▸ YOUR ASSIGNMENT
Taking the line with "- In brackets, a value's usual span" as the first and the line with "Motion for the" as the last, set down the lines below exactly, pictures excluded.

(Stored records)
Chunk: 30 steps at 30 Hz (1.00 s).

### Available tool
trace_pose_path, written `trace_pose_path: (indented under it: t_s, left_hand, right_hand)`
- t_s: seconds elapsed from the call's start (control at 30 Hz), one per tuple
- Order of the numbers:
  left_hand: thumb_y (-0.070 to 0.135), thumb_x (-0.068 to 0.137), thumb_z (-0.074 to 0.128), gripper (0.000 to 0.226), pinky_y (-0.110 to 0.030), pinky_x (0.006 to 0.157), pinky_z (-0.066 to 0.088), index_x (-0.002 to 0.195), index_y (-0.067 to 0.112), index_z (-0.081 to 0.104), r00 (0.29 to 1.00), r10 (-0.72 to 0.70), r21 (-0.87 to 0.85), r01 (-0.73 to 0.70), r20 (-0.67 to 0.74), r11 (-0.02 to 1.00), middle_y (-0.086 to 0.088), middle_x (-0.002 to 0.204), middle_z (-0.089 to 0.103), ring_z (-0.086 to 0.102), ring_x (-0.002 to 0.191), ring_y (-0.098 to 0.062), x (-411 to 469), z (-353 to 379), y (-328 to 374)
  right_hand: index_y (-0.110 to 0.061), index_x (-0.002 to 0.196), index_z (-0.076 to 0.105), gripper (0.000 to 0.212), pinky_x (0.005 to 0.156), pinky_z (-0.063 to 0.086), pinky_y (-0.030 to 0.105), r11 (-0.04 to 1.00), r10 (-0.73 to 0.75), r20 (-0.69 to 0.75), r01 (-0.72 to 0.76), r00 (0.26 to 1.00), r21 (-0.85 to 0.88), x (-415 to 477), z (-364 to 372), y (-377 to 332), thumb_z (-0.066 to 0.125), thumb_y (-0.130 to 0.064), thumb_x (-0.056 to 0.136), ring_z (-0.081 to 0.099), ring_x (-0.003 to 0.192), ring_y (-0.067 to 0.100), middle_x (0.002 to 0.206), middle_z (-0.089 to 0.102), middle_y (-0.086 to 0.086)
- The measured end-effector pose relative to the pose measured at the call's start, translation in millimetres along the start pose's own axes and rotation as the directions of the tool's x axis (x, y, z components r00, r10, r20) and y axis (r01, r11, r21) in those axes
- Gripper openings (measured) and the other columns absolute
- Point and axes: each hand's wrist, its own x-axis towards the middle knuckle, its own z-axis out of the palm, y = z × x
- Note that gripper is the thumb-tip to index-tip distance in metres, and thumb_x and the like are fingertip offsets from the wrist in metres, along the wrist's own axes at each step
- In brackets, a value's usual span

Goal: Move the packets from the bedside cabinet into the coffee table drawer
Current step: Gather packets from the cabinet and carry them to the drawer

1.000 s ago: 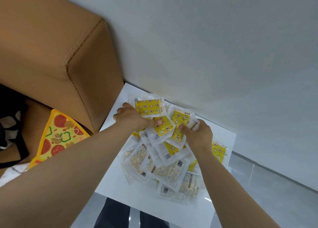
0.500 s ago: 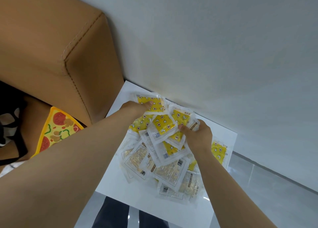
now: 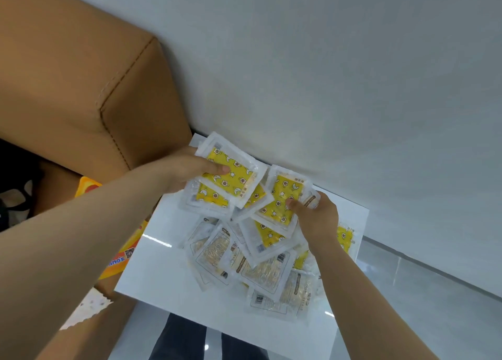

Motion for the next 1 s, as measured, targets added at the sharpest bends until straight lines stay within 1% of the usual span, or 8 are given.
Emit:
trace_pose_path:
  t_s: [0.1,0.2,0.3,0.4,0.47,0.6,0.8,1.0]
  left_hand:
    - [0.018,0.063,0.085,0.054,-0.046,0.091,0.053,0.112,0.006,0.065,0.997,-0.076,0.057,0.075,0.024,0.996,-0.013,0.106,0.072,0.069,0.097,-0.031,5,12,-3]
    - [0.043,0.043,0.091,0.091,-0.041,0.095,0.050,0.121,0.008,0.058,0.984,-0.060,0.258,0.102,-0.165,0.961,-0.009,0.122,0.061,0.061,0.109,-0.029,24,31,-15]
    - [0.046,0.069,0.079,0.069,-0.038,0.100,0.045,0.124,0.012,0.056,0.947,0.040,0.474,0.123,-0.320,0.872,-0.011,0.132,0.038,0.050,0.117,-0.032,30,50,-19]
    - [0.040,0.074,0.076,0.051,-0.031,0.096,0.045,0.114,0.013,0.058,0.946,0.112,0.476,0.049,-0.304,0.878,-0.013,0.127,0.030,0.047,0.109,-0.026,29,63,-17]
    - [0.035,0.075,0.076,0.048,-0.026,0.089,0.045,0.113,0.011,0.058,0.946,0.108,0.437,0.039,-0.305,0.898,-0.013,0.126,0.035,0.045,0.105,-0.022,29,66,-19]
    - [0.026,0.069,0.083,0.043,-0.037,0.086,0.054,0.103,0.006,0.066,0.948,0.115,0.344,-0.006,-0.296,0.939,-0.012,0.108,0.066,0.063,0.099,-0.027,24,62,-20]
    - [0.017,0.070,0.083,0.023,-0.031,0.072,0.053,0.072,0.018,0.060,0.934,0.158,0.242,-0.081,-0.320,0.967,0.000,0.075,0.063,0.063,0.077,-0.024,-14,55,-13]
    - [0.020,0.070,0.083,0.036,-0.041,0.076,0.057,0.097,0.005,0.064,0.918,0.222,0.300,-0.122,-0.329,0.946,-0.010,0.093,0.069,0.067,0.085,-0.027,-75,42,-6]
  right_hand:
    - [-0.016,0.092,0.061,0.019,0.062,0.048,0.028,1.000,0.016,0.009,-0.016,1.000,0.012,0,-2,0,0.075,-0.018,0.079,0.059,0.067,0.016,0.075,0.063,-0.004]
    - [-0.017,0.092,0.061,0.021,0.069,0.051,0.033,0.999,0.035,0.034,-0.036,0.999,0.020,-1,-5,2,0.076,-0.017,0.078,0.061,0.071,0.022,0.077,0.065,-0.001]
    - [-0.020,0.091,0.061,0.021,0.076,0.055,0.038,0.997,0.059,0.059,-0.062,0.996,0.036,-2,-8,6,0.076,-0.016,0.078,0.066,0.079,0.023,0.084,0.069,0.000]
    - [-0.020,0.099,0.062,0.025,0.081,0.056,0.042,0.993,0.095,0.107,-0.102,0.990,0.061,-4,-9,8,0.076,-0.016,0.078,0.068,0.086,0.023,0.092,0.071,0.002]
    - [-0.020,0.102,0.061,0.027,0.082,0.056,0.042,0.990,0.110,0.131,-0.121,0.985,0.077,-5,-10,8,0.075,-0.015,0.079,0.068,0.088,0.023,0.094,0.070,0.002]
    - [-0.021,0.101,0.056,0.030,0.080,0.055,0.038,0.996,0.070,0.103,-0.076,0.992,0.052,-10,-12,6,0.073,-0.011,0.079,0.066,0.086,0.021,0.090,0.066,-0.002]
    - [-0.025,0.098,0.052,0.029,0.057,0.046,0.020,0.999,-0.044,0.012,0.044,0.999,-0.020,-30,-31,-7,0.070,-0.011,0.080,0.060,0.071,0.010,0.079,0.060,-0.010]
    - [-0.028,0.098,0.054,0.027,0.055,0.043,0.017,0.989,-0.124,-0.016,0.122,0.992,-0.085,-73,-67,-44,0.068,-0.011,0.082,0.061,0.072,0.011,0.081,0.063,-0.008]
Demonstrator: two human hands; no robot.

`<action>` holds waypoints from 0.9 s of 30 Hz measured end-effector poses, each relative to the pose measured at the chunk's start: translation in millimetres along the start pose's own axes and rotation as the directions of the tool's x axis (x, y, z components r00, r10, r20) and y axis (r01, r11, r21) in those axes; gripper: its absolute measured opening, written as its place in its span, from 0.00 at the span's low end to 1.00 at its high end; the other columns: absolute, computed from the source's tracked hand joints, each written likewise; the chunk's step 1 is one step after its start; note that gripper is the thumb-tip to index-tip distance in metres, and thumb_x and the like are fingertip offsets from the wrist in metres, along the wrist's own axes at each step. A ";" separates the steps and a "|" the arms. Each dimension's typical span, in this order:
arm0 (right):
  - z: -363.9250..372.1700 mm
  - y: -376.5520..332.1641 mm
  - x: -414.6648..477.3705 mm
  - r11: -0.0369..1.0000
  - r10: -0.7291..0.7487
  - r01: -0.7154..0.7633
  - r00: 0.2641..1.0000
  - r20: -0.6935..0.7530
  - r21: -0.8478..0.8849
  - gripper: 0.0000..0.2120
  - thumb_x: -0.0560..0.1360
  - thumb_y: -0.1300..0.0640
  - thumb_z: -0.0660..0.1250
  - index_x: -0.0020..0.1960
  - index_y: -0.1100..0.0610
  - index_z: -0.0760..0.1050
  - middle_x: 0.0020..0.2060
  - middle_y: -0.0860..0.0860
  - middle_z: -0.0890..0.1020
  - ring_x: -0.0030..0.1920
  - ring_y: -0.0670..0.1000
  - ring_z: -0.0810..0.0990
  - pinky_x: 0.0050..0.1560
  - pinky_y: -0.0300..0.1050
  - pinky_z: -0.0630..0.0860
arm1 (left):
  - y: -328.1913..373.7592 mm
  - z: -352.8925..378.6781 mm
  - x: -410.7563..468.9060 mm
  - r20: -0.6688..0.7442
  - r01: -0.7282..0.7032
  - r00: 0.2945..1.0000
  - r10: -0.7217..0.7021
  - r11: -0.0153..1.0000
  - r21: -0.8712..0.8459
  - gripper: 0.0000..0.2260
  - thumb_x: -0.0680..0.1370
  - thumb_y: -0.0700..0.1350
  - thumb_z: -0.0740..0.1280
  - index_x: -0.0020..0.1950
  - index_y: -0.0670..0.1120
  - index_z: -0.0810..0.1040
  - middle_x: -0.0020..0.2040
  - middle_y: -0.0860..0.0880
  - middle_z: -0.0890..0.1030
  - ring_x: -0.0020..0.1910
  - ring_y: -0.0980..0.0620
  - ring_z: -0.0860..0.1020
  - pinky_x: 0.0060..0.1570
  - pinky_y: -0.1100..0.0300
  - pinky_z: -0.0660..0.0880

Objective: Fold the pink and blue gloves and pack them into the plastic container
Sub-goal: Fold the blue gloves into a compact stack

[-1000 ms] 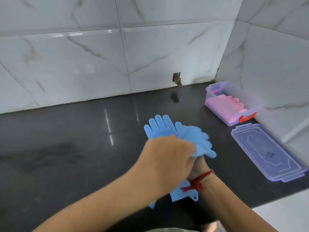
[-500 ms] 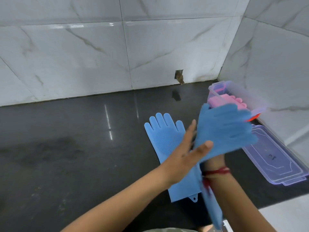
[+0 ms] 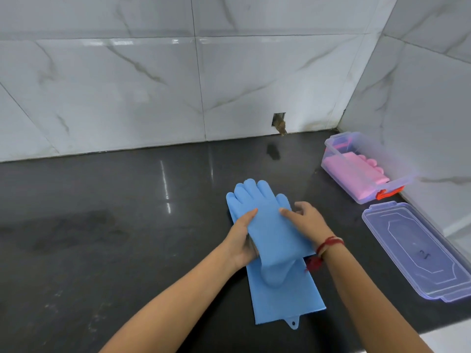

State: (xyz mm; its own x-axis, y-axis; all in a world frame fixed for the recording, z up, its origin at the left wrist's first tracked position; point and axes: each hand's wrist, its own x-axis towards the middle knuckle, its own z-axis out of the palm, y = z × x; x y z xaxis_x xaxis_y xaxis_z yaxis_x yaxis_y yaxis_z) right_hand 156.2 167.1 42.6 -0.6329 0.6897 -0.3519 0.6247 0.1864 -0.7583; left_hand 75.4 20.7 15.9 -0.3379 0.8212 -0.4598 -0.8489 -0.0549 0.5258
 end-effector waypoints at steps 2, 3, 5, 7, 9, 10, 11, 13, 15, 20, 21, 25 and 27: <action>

▸ EXPECTED ANSWER
- In brackets, a value's usual span

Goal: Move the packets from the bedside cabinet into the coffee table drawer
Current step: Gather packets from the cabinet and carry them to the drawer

1.000 s ago: 
0.500 s ago: 
now: 

Motion for the next 1 s, as measured, targets added at the sharpest bends until straight lines stay within 1% of the usual span, or 8 are given.

No further output is required for this answer.